In contrast, to meet the more stringent carbon budget, the low budget scenarios require an additional effort compared with the NDC and the high budget scenarios. The median carbon price in the NDC1000 scenario rises to 497 US$/t-CO2 (full range 133–2093 US$/t-CO2) in 2050, while in the NPi1000 scenario it represents 376 US$/t-CO2 (full range 151–1073 US$/t-CO2). NPV mitigation cost in the low budget scenarios also becomes higher than the high budget scenarios for most models, although the full range is similar with the high budget scenarios (0.1–2.1%).

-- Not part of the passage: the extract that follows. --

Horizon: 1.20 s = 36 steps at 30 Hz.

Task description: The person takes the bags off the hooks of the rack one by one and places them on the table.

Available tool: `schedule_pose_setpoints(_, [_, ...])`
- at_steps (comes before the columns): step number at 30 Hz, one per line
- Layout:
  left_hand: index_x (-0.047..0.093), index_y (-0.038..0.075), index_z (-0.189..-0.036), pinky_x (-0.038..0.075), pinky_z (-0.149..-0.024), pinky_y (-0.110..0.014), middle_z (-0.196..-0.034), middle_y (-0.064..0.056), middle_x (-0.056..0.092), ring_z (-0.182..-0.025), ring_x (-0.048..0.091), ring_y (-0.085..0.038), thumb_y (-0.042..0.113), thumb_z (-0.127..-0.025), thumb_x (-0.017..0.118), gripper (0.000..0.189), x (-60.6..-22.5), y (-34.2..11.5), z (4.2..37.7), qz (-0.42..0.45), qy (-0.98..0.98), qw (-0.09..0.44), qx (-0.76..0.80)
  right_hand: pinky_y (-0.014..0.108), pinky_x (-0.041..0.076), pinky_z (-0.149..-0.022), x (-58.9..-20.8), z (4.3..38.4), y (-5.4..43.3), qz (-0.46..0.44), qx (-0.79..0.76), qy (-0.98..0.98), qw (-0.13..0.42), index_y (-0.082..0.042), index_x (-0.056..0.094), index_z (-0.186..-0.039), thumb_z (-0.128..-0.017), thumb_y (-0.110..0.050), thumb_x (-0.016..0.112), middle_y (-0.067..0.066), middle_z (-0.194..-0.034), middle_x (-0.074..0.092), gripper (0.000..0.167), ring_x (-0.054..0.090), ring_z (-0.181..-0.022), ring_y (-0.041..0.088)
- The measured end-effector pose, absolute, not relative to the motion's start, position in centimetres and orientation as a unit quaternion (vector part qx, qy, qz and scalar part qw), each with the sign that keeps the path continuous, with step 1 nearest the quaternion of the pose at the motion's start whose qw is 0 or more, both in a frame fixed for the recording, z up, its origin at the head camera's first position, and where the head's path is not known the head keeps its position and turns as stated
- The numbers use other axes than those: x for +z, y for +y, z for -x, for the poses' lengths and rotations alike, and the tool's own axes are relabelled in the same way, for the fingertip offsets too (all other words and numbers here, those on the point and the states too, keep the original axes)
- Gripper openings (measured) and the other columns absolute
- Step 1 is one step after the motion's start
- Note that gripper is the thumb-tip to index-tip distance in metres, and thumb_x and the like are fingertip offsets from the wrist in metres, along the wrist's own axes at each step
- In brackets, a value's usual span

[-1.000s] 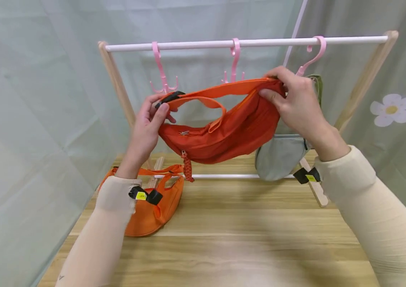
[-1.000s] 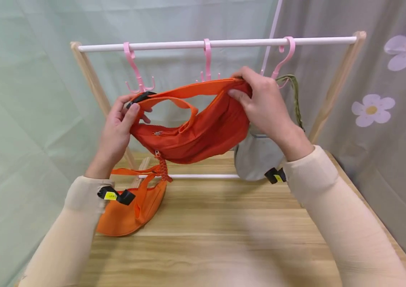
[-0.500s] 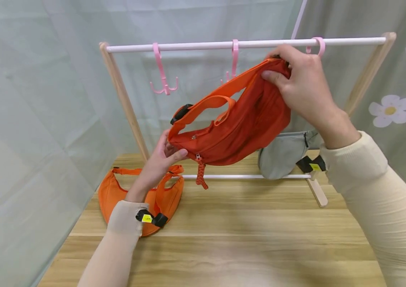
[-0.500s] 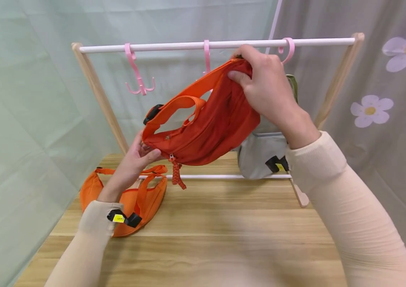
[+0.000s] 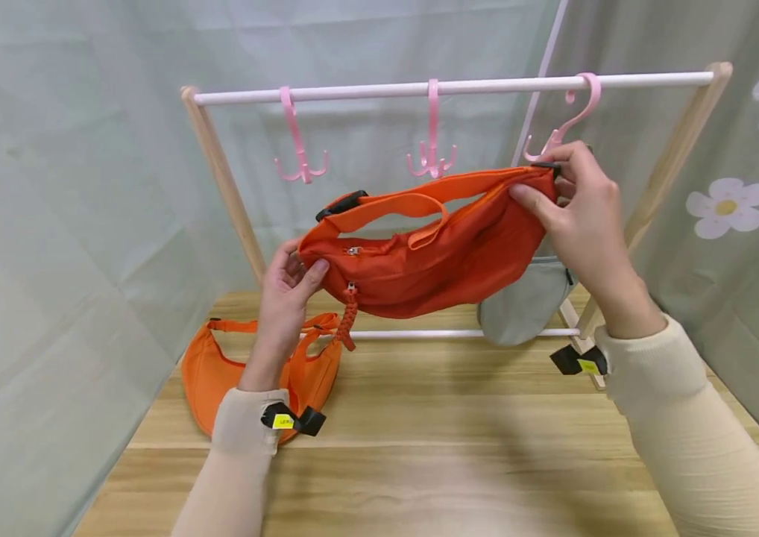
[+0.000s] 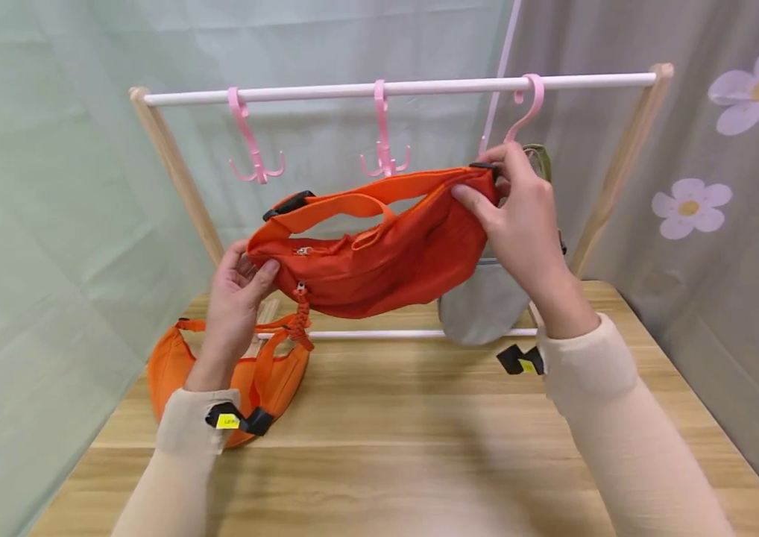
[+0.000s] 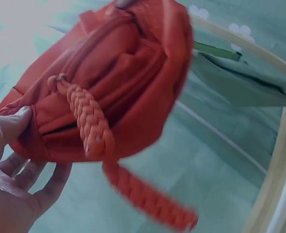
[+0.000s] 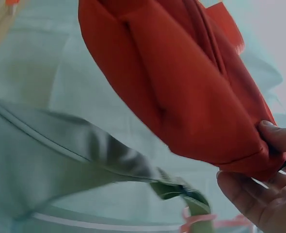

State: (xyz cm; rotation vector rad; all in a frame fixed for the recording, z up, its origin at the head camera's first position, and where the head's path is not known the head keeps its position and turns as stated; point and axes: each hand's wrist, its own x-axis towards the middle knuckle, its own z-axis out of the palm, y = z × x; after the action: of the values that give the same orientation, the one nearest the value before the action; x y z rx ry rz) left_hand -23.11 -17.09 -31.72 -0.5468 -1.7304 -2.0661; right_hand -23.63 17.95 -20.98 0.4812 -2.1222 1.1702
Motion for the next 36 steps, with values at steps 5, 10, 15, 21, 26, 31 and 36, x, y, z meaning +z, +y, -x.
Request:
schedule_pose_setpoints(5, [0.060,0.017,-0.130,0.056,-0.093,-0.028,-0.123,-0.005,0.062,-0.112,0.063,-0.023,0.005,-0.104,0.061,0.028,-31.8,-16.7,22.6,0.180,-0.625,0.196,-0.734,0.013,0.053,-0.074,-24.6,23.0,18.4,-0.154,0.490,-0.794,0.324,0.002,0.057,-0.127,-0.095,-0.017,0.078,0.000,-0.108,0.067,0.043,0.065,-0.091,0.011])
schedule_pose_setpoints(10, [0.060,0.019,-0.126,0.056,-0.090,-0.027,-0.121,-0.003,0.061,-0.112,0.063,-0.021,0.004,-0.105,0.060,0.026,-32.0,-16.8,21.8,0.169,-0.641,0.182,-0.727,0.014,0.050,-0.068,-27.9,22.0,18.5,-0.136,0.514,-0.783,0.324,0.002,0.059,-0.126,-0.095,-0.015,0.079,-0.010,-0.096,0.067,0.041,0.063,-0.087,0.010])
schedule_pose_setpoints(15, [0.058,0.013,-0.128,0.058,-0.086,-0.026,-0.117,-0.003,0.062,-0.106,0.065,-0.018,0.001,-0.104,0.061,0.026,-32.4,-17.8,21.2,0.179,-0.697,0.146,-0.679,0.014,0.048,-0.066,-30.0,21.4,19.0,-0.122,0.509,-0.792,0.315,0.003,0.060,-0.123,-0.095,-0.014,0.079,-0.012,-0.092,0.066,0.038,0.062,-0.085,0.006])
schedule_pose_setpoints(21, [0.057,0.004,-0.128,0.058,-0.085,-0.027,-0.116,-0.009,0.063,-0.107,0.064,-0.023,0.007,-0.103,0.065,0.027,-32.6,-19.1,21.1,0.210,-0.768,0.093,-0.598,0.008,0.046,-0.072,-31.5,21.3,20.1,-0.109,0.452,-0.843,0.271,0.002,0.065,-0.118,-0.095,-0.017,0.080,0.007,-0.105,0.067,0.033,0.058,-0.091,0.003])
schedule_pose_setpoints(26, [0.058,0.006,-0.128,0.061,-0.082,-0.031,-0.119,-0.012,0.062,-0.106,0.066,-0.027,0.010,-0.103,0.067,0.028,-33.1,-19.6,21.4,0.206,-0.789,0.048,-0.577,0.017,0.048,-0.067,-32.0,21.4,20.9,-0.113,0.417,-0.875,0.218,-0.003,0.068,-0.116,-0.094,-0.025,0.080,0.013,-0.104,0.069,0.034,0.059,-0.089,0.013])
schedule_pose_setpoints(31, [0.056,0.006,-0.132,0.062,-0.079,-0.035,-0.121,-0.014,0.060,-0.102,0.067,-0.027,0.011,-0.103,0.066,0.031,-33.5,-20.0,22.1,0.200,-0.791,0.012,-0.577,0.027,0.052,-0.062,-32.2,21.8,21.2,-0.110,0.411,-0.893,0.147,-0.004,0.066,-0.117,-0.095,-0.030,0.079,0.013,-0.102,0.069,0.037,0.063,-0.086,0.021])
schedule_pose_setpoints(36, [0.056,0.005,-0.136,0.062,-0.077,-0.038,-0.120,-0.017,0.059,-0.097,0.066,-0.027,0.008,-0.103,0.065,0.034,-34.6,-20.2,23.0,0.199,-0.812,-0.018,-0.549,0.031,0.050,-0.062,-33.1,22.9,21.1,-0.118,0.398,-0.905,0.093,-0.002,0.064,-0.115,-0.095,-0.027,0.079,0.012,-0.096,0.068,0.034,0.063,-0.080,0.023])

With regard to carbon price, a large gap is observed, especially among the national and global models(ESM Fig. S10a). One plausible reason for this gap is that the national models result in a deeper emissions reduction in 2050, especially for AIM/Enduse[Japan], and they assume larger economic growth than the global models. In addition, the national model considers regional specific barriers, such as constraints on electricity interconnections across sub-regions in Japan for AIM/Enduse[Japan], which would exacerbate the challenge to integrate variable renewable energies (VREs). It should also be noted that cumulative mitigation costs for some global models, such as DNE21+ (global), IMAGE, and REMIND-MAgPIE, in the NDC scenarios are smaller than those in the NPi scenarios, especially in the low budget scenarios. This is in contrast to the national models and is generally associated with the higher carbon budgets in the NDC scenarios between 2011 and 2050, which are compensated for in the second half of this century in these global models (Fig. 1). Whereas the differences in the carbon budget between the NDC and NPi scenarios are moderate for IMAGE, this model shows a large difference in the annual mitigation costs in 2030 between the NDC1000 and NPi1000 (ESM Fig. S10b), thus the cumulative cost in NPi1000 is still higher compared with the NDC1000.